Joe was from Cloonamurgal, just outside Drumkeeran and started playing when he was about 15. He learned some of his music and style of playing from Jimmy Horan of Creevelea, father of the late Séamus Horan.

Dan Phildy McGowan was another teacher and he was also influenced by the playing of Dan Murphy of Lisacoghil, brother of Denis Murphy. He would also have known the music of the great Tarmon flute player, John McKenna. There’s a wonderful portrait of time and place in a small anecdote recounted by Joe’s wife, Beatrice: the early days of radio and a large crowd gathered outside the house of Master Séamus Duignan on the main street in Drumkeeran, Joe playing live on Radio Éireann. Beatrice is standing with Joe’s father who can’t hear so well: “A little louder boy” he calls out, and someone inside turns up the volume and Malachy Gallagher listens, proud and happy.

Why the name The Leitrim Cake? Well, there’s a story about Joe Gallagher and a group of musicians driving home in the early hours after playing at a dance. They’re hungry because they haven’t been fed, as they usually are, after a night’s work. They see a light in a house, stop, Joe knocks on the door, no answer. He opens the door, spies a freshly baked soda cake on the table of the otherwise Marie Celeste -like kitchen, takes the bread, leaves a half-crown in payment and the hungry musicians have a feed. Joe later writes a tune in honour of the memory – and by twists of life, imagination and invention this gives rise to the first album of his music.

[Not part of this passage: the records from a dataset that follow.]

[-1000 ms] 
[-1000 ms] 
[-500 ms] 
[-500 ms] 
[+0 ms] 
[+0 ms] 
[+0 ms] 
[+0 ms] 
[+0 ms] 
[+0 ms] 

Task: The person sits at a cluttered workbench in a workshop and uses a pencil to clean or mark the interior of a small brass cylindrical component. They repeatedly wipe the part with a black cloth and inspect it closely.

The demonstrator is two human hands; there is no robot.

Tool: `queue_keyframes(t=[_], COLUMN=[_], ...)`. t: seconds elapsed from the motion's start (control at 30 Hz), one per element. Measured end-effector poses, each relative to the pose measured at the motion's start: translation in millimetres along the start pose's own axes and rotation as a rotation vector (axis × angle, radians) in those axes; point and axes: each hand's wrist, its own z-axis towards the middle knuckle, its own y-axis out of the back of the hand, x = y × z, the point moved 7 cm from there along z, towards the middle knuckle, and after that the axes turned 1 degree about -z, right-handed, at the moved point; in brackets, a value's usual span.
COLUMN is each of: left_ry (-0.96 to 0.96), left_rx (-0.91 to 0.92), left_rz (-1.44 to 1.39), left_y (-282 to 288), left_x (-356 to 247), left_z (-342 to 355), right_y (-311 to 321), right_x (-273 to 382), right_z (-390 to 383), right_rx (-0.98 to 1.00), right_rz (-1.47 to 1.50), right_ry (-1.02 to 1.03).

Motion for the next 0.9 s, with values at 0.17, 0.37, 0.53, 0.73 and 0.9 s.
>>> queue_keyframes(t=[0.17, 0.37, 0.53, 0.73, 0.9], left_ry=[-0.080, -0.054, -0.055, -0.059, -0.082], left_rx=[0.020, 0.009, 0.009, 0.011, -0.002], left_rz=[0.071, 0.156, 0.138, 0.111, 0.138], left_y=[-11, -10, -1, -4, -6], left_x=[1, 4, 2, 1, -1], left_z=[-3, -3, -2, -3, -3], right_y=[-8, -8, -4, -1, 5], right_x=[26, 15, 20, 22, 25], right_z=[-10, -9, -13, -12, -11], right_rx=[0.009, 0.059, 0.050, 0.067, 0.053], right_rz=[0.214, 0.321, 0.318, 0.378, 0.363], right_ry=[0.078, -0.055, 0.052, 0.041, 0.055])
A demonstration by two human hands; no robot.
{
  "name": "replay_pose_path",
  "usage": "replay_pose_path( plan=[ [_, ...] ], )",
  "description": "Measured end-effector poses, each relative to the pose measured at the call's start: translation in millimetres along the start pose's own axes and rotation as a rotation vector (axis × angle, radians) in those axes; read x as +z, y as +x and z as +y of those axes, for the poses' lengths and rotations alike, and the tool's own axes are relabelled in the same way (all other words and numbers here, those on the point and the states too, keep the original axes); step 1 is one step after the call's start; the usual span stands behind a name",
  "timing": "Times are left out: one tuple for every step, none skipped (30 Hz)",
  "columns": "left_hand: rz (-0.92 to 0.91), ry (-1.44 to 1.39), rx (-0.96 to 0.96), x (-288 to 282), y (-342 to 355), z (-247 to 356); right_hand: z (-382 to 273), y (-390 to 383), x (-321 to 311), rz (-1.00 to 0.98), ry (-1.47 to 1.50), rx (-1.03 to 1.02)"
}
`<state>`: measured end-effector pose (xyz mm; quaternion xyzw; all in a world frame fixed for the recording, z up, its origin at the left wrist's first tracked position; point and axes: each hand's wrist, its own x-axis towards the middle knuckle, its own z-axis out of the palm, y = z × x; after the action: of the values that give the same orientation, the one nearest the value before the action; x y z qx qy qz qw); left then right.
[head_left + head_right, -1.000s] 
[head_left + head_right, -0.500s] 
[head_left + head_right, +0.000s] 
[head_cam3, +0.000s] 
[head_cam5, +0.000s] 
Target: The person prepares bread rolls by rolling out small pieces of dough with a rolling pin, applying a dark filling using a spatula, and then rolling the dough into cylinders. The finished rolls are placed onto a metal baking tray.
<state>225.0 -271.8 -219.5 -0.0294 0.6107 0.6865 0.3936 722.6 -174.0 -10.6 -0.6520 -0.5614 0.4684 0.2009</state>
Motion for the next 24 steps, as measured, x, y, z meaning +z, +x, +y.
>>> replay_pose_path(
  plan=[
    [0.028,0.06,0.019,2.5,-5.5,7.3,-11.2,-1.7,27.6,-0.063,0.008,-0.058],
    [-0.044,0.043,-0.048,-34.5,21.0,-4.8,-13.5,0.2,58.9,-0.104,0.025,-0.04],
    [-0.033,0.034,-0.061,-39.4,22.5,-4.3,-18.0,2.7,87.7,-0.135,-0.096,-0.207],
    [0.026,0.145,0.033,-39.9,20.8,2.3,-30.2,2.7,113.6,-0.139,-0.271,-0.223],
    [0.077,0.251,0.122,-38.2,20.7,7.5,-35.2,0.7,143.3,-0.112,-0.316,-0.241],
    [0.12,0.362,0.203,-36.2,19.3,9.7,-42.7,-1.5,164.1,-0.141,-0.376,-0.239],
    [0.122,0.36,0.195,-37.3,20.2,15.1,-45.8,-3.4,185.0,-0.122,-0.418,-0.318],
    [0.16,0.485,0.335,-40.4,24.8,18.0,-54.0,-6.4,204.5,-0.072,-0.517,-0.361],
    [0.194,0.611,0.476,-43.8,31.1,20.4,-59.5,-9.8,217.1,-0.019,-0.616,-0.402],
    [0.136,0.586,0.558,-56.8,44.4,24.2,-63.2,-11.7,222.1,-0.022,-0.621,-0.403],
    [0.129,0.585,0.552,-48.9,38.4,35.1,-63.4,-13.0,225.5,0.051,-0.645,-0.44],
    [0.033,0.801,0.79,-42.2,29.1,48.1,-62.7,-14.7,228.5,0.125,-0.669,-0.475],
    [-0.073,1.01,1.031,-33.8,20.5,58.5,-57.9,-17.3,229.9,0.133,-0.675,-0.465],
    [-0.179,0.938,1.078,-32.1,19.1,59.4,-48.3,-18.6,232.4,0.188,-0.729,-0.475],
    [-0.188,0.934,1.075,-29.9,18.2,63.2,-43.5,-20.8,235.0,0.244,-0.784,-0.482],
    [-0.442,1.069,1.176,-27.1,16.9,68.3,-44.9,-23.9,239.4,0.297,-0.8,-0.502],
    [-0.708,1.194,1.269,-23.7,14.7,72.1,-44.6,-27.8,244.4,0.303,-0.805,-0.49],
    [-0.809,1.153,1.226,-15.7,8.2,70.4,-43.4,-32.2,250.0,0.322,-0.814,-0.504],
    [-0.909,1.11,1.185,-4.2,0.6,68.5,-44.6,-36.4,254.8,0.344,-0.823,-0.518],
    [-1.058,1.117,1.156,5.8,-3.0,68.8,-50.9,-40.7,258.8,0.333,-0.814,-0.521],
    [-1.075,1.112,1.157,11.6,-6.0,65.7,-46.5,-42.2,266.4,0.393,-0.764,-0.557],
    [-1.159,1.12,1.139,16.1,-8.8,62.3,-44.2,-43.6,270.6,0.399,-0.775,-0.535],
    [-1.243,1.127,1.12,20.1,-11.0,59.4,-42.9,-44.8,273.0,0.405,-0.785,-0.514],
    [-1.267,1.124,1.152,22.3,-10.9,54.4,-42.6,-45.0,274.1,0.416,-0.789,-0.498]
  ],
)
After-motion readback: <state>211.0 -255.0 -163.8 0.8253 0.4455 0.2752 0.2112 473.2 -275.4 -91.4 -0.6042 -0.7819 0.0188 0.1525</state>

The piper Néillidh Mulligan remembers that Joe Lacky Gallagher would always say “Let the Piper lead” at the start of any session of music where a piper was present. It was a daunting challenge or invitation for a lad of 15 or 16, but the use of the phrase speaks volumes for the openness and generosity of the man who said it.

Great credit is due to the local John McKenna Society which produced the CD, Harry Bradshaw who gave the music its crisp, clear sound in digital restoration and the Gallagher family for their support of the project.